Task statement => Below are lines of data, and only some are wanted. Please repeat exactly those from the line that has "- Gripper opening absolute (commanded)" through the line that has "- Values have".

*** Opening of Data extract ***

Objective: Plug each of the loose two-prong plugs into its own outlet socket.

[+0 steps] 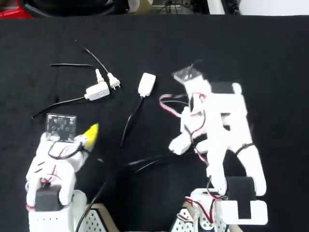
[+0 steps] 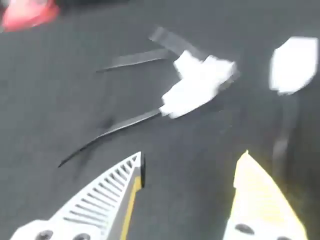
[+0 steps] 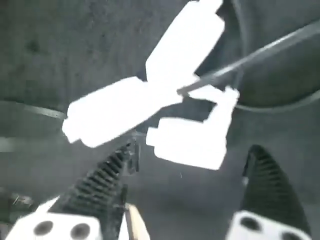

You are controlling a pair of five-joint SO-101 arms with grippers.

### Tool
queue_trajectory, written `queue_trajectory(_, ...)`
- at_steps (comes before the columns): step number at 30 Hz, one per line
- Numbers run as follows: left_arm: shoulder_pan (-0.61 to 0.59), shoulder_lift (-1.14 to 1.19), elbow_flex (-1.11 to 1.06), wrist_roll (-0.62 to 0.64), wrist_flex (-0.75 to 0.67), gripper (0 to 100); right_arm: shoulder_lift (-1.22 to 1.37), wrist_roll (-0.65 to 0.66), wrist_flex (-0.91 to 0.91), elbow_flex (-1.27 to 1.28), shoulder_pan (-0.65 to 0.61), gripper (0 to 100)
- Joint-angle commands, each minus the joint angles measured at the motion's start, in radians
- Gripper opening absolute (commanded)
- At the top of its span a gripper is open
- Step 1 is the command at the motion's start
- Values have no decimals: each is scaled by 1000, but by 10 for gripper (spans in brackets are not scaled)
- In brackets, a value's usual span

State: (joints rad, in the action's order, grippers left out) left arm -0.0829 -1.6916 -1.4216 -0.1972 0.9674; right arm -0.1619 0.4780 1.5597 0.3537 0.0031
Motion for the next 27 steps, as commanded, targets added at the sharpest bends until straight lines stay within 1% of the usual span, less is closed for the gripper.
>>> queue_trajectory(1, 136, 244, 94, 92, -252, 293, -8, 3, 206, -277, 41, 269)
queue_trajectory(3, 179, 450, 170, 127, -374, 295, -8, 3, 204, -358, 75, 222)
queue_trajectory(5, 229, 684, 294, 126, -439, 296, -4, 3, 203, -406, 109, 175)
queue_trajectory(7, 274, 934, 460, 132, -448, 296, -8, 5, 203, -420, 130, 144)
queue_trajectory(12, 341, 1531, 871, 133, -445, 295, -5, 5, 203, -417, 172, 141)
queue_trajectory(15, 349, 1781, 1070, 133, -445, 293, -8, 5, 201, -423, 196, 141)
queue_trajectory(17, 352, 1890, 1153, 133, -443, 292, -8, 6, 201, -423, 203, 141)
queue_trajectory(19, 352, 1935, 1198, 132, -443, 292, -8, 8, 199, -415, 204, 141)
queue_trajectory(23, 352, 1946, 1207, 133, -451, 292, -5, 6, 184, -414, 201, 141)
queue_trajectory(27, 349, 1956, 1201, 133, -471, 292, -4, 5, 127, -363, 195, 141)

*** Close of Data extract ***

Answer below =>
- Gripper opening absolute (commanded)
- At the top of its span a gripper is open
- Step 1 is the command at the motion's start
- Values have no decimals: each is scaled by 1000, but by 10 for gripper (spans in brackets are not scaled)

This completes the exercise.